Точно похож на блюдце, на перевернутое блюдце. И спастись этим малышам не удастся.
Подумав о блюдце, Орвел вспомнил, что уже три и пора бы поесть. Что-нибудь простое. Хотя бы сендвич. Просто слюнки текут.
Он склонился над экраном сканера. Внутри блюдца всего одна жилая камера.
Небольшая. Уборной или умывальника нет. Видимо, эти синие червякообразные (машина раскрасила пришельцев оттенками синего) не имеют не только пола, но и пищеварения. Счастливые они, столько проблем отпадает. Зато пролемы у нас – если они не питаются, то как их кормить? Если не кормить, то обязательно умрут. Все равно умрут.
– Это что, наручные часы? – спросил Орвелл. – Покажите подробнее.
Сканер заработал с максимальным разрешением и Орвелл увидел запястье существа. На запястье был тонкий браслет с кружком. В кружке всего одна стрелка.
– Покажите вторую руку.
Вторая рука тоже имела браслет и тоже с одной стрелкой. Но стрелка была иной.

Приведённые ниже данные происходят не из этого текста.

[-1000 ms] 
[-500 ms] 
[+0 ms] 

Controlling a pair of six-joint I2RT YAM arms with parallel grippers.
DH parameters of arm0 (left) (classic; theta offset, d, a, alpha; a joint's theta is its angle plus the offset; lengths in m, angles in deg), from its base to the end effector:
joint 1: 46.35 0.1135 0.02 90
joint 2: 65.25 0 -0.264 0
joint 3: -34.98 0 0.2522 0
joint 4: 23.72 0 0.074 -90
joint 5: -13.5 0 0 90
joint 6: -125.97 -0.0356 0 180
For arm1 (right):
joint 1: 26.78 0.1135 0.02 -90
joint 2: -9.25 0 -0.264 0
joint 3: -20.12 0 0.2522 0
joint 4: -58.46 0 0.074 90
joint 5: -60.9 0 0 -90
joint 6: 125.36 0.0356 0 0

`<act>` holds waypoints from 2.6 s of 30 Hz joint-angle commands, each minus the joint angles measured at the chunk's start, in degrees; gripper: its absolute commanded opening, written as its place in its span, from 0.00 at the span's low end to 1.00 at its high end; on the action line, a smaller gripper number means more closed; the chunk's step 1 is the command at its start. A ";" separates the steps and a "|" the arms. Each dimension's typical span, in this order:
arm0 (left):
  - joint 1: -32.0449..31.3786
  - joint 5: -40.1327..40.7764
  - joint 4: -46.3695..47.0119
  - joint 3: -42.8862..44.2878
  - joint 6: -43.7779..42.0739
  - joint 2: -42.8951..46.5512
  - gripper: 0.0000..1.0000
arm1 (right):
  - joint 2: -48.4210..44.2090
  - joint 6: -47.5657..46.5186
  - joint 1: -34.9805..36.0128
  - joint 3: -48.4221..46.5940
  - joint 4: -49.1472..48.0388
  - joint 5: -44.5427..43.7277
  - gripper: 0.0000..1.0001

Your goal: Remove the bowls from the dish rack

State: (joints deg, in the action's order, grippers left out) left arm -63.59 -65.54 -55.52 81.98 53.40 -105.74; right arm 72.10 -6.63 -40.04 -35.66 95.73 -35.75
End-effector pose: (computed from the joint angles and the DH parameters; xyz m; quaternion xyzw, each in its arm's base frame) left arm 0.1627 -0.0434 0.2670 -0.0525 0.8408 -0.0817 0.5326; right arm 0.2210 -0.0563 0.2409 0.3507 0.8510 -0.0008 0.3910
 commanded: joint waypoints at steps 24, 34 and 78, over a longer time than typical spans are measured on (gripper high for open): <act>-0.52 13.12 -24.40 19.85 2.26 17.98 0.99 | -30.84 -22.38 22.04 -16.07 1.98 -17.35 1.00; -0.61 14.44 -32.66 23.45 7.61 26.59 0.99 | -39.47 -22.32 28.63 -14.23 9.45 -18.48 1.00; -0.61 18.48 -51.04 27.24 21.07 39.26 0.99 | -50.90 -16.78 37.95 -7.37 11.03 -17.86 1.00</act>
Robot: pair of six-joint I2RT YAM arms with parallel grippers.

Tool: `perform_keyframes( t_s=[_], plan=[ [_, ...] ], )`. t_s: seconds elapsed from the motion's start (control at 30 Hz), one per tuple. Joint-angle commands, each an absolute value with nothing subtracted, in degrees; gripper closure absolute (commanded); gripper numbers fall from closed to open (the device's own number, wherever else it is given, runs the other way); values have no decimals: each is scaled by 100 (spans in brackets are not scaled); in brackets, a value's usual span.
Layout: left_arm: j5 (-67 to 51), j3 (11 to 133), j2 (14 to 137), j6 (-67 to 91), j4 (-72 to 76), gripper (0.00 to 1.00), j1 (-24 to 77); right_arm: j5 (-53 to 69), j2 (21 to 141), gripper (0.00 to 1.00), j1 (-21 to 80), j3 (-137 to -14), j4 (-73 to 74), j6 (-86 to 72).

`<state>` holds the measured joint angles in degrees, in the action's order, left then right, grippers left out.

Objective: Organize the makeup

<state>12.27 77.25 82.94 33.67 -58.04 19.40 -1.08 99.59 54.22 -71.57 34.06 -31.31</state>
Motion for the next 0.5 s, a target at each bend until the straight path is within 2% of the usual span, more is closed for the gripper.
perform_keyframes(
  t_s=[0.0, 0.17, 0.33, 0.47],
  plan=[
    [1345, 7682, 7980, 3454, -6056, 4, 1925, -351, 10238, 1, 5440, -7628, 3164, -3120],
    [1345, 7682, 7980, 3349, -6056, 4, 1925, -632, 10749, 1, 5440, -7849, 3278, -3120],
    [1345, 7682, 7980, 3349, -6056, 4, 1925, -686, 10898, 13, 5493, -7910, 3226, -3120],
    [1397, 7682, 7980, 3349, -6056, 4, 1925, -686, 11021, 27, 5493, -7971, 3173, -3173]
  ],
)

– Ты заметил? – спросил Орвелл.
Сейчас к нему подошел Коре – коллега, но не друг. Орвелл вообще не умел заводить друзей. В детстве он был стеснителен, а в юности слишком разборчив – так и не научился.
Коре было около сорока, он был почти двухметрового роста и очень силен.
Ходили слухи, что когда-то задавил насмерть новичка. То было давно, на спецподготовке. Просто несчастный случай. Случай замяли и он превратился в слух. Коре был могуч и жесток без зверства – могуч и жесток как закон математики, против которого бессильны любые потуги.
– Ага, заметил, – ответил Коре, – правая стрелка все время мечется, а левая показывает постоянное направление. Таких устройств нам еще не попадалось, правда?
– Правда, – сказал Орвелл, – но не думаю, что это что-то стратегически важное. Скорее всего мы не сумеем приметить эти штуки.